------ Input ------

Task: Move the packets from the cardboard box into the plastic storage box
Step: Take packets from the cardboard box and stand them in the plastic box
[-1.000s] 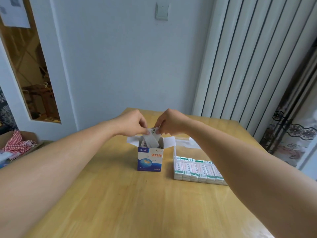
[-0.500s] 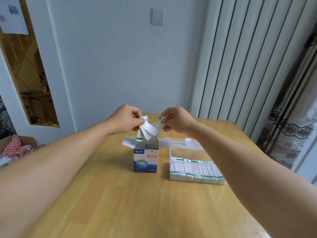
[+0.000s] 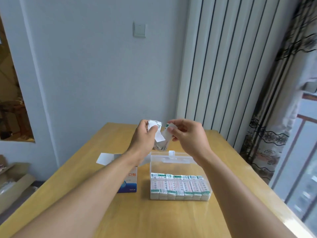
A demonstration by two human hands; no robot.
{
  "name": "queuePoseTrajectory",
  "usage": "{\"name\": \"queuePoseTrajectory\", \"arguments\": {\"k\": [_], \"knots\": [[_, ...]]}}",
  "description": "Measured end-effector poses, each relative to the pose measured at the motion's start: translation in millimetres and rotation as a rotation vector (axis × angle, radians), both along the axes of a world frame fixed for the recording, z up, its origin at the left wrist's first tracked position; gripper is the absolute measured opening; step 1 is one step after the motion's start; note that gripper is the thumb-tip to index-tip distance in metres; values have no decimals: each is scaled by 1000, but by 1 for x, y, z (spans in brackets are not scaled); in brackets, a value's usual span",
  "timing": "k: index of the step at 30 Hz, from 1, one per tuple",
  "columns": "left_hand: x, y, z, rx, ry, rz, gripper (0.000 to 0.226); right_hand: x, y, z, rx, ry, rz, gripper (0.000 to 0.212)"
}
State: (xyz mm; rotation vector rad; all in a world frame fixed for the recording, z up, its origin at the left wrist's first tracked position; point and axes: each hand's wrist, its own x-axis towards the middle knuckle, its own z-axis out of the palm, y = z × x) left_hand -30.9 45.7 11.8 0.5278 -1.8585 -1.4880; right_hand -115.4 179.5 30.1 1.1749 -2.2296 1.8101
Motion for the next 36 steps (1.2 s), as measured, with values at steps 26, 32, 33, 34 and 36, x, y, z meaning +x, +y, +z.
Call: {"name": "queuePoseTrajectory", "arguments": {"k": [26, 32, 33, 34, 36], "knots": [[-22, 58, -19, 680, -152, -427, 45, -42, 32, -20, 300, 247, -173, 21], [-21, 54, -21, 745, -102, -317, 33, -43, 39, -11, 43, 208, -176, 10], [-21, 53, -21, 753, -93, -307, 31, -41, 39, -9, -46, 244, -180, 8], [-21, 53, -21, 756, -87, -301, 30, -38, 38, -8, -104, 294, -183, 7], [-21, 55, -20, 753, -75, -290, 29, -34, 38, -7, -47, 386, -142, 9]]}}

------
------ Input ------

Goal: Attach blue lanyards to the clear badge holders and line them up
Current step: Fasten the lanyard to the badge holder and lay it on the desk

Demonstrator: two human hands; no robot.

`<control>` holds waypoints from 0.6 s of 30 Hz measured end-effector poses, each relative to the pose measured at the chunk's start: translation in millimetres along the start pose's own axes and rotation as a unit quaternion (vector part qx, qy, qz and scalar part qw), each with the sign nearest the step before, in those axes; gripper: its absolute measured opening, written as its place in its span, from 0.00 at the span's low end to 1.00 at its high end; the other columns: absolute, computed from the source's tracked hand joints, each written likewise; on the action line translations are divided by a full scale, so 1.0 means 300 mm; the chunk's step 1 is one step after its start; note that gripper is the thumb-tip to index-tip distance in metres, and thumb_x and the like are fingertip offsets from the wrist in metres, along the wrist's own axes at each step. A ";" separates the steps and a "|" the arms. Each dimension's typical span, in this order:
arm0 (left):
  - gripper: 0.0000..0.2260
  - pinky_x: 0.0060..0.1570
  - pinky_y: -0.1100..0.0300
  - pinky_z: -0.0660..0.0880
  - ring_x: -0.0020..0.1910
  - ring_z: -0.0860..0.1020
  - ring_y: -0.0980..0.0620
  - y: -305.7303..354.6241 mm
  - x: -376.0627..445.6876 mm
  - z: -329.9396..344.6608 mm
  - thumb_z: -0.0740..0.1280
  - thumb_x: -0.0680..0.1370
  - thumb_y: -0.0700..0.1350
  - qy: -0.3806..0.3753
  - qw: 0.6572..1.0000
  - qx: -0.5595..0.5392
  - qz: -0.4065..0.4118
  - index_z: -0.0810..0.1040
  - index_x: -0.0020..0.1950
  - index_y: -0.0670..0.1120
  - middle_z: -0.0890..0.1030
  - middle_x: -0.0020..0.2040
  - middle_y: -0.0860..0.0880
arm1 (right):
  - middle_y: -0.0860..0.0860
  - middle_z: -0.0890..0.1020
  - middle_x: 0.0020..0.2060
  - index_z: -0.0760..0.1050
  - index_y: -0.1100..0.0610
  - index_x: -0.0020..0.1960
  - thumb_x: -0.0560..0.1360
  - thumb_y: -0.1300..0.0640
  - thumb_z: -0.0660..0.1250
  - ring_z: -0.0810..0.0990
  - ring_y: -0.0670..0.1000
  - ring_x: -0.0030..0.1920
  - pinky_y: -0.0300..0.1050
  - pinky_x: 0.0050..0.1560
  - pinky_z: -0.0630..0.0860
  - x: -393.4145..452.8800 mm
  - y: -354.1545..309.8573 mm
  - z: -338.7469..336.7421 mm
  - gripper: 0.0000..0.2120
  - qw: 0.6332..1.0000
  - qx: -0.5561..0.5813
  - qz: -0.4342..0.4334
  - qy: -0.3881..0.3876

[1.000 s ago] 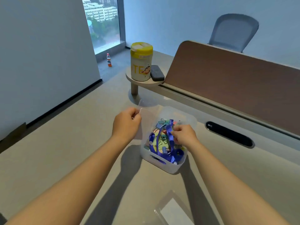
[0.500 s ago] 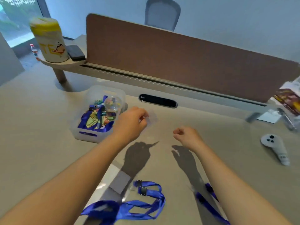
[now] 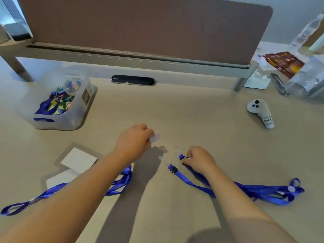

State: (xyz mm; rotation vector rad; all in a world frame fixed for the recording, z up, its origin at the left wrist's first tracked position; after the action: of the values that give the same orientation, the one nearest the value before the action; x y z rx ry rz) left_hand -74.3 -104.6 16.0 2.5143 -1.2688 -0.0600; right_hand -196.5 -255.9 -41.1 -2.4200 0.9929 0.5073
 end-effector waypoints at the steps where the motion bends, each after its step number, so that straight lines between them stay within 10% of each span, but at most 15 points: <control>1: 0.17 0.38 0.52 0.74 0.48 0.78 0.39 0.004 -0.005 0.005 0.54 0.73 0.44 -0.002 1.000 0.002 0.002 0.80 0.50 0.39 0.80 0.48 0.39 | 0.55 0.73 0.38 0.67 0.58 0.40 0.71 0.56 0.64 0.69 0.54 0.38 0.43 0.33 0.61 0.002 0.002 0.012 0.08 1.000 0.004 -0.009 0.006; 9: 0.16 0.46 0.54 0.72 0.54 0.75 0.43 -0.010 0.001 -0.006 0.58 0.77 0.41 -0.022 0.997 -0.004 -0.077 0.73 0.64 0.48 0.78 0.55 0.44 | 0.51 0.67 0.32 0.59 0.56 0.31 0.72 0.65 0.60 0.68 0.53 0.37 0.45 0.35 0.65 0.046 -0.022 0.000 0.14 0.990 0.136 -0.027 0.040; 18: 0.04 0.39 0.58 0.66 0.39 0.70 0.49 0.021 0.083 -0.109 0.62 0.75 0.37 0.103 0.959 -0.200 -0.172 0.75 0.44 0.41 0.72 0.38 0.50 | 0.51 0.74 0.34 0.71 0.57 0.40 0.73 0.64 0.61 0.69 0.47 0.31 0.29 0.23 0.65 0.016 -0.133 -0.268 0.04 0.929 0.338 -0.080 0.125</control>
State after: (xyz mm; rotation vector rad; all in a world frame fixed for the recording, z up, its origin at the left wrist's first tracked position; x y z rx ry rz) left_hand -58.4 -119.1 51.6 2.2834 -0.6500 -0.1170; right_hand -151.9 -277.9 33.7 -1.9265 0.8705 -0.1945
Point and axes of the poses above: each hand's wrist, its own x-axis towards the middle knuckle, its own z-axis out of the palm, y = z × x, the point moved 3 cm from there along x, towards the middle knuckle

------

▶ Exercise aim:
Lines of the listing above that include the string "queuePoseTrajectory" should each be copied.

▶ Task solution:
  "name": "queuePoseTrajectory",
  "usage": "{\"name\": \"queuePoseTrajectory\", \"arguments\": {\"k\": [_], \"knots\": [[_, ...]]}}",
Call: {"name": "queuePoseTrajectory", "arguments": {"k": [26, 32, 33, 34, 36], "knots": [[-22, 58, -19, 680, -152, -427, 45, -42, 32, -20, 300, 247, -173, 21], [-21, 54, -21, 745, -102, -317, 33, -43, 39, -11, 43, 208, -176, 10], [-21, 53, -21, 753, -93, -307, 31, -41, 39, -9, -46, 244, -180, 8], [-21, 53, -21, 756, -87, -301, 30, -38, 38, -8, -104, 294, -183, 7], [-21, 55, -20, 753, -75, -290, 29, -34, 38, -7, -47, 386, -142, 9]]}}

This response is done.